Early analysis is vital, and UPF is a key element of that.

“UPF has been a great enabler in terms of specifying and allowing a ‘what if’ analysis in early power tools,” said Ansys’ Gupta. “With the UPF constraint file you can specify, ‘I want this block to use this control signal to turn on and turn off.’ So you’re able to create a prototype scenario, simulate that scenario, and come up with the power number that it would be. It gives you a tool to play around with and get an early idea of what the bang for the buck is when implementing all of these power domains.”

There is a lot going on here. Memories, for example, have their own separate power domain. “It’s getting really fine-grained power gating, particularly in the devices,” Gupta said. “A few years back, when it wasn’t as complex, chip architects would use their experience to determine how many power domains should be implemented and the blocks that needed to be power gated. But the complexity has become so great that you cannot do it without automation. There were tools that allowed designers to specify these constraints, but they had their own language. UPF is a universal language that enables designers to do the ‘what if’ prototype analysis up front.”

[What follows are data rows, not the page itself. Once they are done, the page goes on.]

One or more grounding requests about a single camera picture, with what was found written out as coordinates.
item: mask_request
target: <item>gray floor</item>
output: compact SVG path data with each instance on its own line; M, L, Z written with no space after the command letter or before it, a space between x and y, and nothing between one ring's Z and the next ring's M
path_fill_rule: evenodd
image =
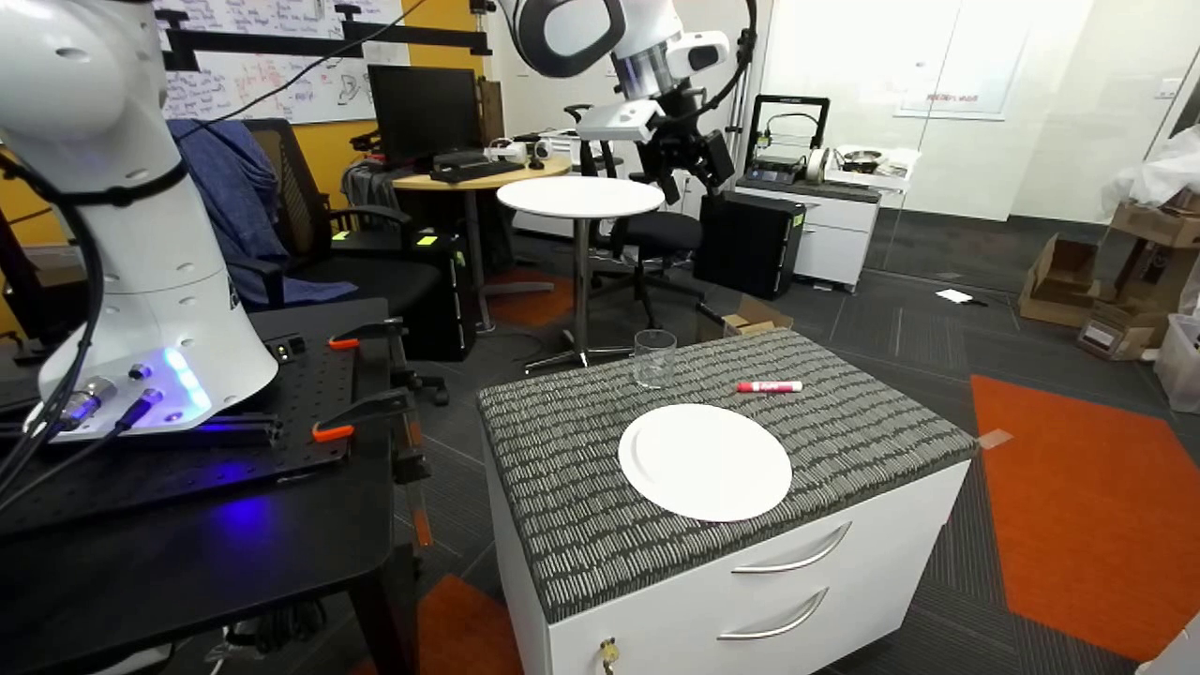
M975 431L969 373L1002 373L1104 405L1150 412L1174 422L1178 440L1200 457L1198 415L1165 405L1150 367L1110 362L1078 350L1069 330L1035 326L1018 313L1018 288L1045 235L1099 241L1099 230L1052 220L978 226L957 216L882 212L859 292L793 286L775 300L797 326L835 350L843 360L875 372L898 390L919 398L962 426ZM545 267L572 262L562 242L522 241L518 250ZM985 308L957 308L939 288L975 292ZM692 308L659 300L659 317L695 342L704 330ZM628 342L643 321L628 292L613 292L595 312L595 342ZM480 337L478 351L450 380L453 405L423 410L427 435L427 507L435 550L432 586L460 572L499 595L497 546L484 495L484 431L473 395L522 373L522 362L555 350L555 333L499 330ZM210 636L180 650L169 670L208 670L198 655ZM329 631L294 645L268 665L233 665L228 670L303 670L340 675L364 655L364 641L340 598L329 598ZM914 606L900 633L834 665L829 675L1129 675L1132 665L1079 645L1057 631L1004 612L989 507L978 467L972 467L949 527L940 531Z

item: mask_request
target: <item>whiteboard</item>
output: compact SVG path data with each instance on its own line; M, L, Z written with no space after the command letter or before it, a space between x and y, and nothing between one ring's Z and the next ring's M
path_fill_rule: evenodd
M340 36L334 0L153 0L153 7L187 10L187 28L224 35L289 35ZM395 21L402 0L359 0L359 21ZM244 102L283 85L317 55L255 55L255 52L198 52L198 72L164 76L169 120L213 120ZM410 63L404 45L368 45L370 63ZM242 115L285 115L294 122L375 120L368 58L328 58L285 93Z

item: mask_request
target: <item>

Frank Schirrmeister, senior group director for solutions and ecosystems at Cadence, agreed. “For chip designers and chip architects, the cost of multiple power domains extends well beyond physical implementation. With often hundreds of domains, teams need to carefully assess UPF verification in simulation and emulation first. The cost of these setups can be substantial. They also need to consider communication aspects between power domains and its verification.”

Conclusion
In combination with the effects teams see in dynamic power analysis, influenced by software controlling the various power domains, chip architects sometimes have to consider the ROI of adding power domains versus the required verification effort as part of balancing the overall power envelope, Schirrmeister said.

Siemens EDA’s Chang noted that the most time-consuming activity happens when the power spec is not complete. “If a mistake is made in the power intent file, at the end of the design it will take much longer to debug.”

At the end of the day, while implementing multiple power domains could be physically challenging, these problems are being addressed. “There are thousands of chips out there with working silicon since 90nm, and there is significantly mature and proven technology to address high-performance/low-power needs for today’s designs,” Maben said.